Resequencing and association analysis of coding regions at twenty candidate genes suggest a role for rare risk variation at AKAP9 and protective variation at NRXN1 in schizophrenia susceptibility

• We analyzed 125 kb of coding sequence of schizophrenia candidate genes.
• An excess of functional variants at low frequency were present in our samples.
• An extremely rare putatively damaging risk variant was identified in AKAP9.
• A significant excess of uncommon missense variants at NRXN1 was present at controls.
• The protective effect of missense variants at NRXN1 was confirmed by meta-analysis.
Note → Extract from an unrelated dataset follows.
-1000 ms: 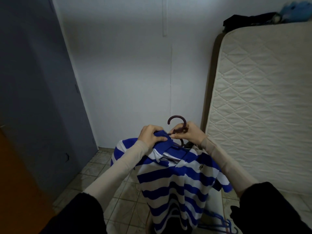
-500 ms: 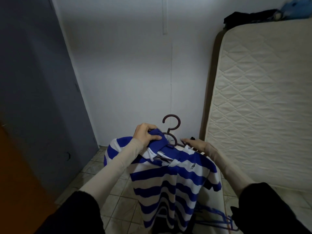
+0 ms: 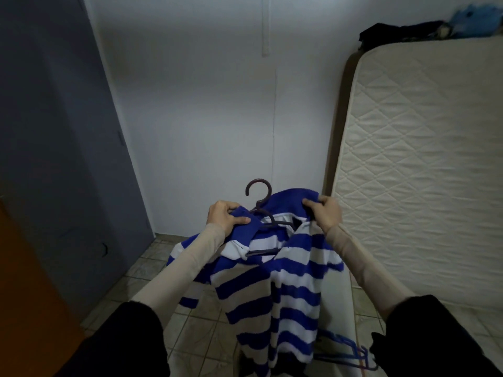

A fraction of genetic risk to develop schizophrenia may be due to low-frequency variants. This multistep study attempted to find low-frequency variants of high effect at coding regions of eleven schizophrenia susceptibility genes supported by genome-wide association studies (GWAS) and nine genes for the DISC1 interactome, a susceptibility gene-set. During the discovery step, a total of 125 kb per sample were resequenced in 153 schizophrenia patients and 153 controls from Galicia (NW Spain), and the cumulative role of low-frequency variants at a gene or at the DISC1 gene-set were analyzed by burden and variance-based tests. Relevant results were meta-analyzed when appropriate data were available. In addition, case-only putative damaging variants were genotyped in a further 419 cases and 398 controls. The discovery step revealed a protective effect of rare missense variants at NRXN1, a result supported by meta-analysis (OR = 0.67, 95% CI: 0.47–0.94, P = 0.021, based on 3848 patients and 3896 controls from six studies). The follow-up step based on case-only putative damaging variants revealed a promising risk variant at AKAP9. This variant, K873R, reached nominal significance after inclusion of 240 additional Spanish controls from databases. The variant, located in an ADCY2 binding region, is absent from large public databases. Interestingly, GWAS revealed an association between common ADCY2 variants and bipolar disorder, a disorder with considerable genetic overlap with schizophrenia. These data suggest a role of rare missense variants at NRXN1 and AKAP9 in schizophrenia susceptibility, probably related to alteration of the excitatory/inhibitory synaptic balance, deserving further investigation.